Bronchoconstriction resulted in an increase in all model parameters over their baseline values in both the control and ova/ova mice, but the increases were substantially greater in the ova/ova mice (Table 1), which is consistent with previously published data (13).
The necessity for a nonlinear volume-dependent E term in the constricted inflamed mice can potentially be explained by three mechanisms. First, the intrinsic properties of the lung parenchyma may have changed. Changes in the intrinsic properties of the parenchyma as seen in pulmonary fibrosis have been correlated with changes in the shape of the expiratory limb of the static P-V curve quantified by the shape factor (6). We did not find a difference in the values of the shape factor obtained from the expiratory limbs of the static P-V curves of the ova/ova mice compared with controls (Table 3). Therefore, we conclude that at baseline the intrinsic properties of the ova/ova mouse lung are not much different from untreated controls. We did see differences in the inspiratory limbs of the P-V curves from the two groups (Fig. 4) and in the areas circumscribed by the inspiratory and expiratory limbs (Table 3).
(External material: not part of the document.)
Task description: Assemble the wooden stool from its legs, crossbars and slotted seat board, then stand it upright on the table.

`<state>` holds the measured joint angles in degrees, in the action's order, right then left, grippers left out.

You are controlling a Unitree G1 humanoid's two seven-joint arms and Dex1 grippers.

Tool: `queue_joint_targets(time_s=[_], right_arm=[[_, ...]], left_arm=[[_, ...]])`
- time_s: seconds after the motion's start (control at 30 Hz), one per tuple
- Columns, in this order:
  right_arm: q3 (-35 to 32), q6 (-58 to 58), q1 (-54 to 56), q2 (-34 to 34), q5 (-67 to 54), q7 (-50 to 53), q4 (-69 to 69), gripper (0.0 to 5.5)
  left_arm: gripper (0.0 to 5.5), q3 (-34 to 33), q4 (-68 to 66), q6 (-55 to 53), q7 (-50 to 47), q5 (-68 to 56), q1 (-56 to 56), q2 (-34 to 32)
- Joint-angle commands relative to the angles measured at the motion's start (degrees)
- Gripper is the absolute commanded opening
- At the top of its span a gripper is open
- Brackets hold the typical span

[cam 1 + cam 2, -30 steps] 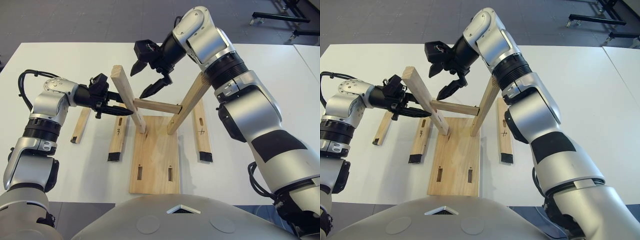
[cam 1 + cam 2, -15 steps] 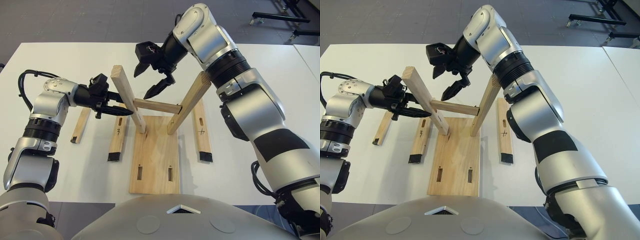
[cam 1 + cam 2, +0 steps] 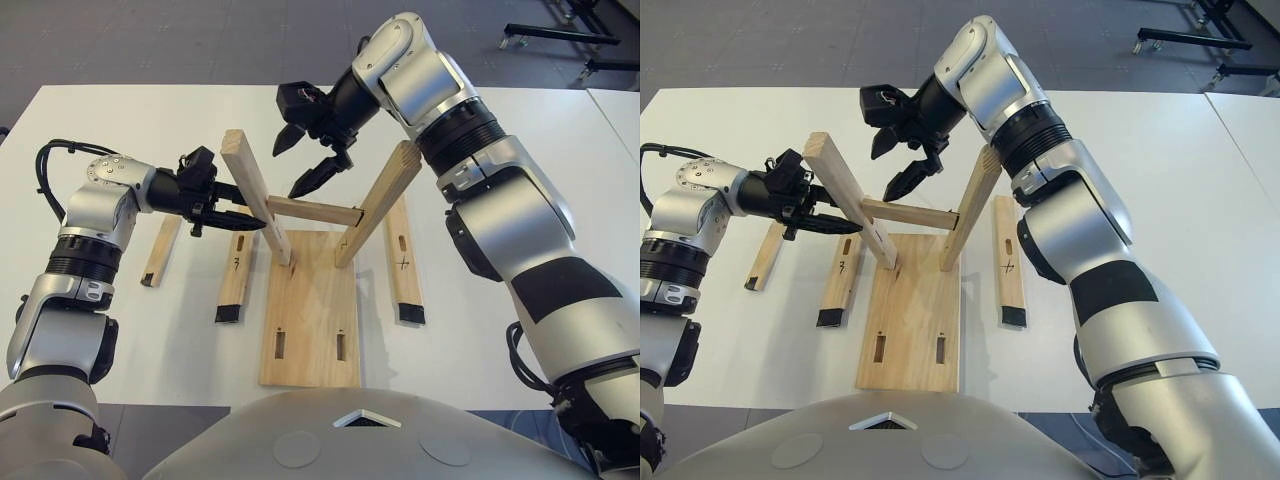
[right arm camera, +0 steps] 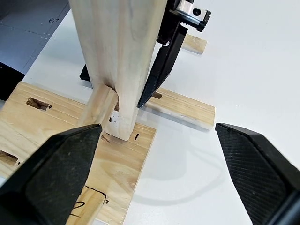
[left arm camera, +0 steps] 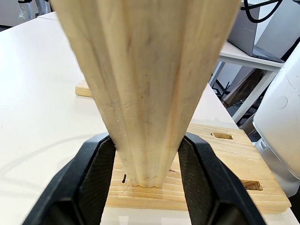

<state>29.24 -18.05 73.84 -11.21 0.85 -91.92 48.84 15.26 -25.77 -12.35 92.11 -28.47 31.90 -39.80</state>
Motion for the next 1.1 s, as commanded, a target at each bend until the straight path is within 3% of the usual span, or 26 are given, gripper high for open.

This area is significantly increased in the ova/ova mice, yet the expiratory limbs in the two groups are virtually congruent (Fig. 4). This suggests that there was increased airway recruitment during inspiration in the ova/ova mice, not surprisingly because the inflamed epithelium of these animals would likely have encroached more than normal on the airway lumen and so predisposed them to experiencing closure at the end of the preceding expiration. An alteration in the amount or effectiveness of surfactant could also lead to enhancement of airway closure.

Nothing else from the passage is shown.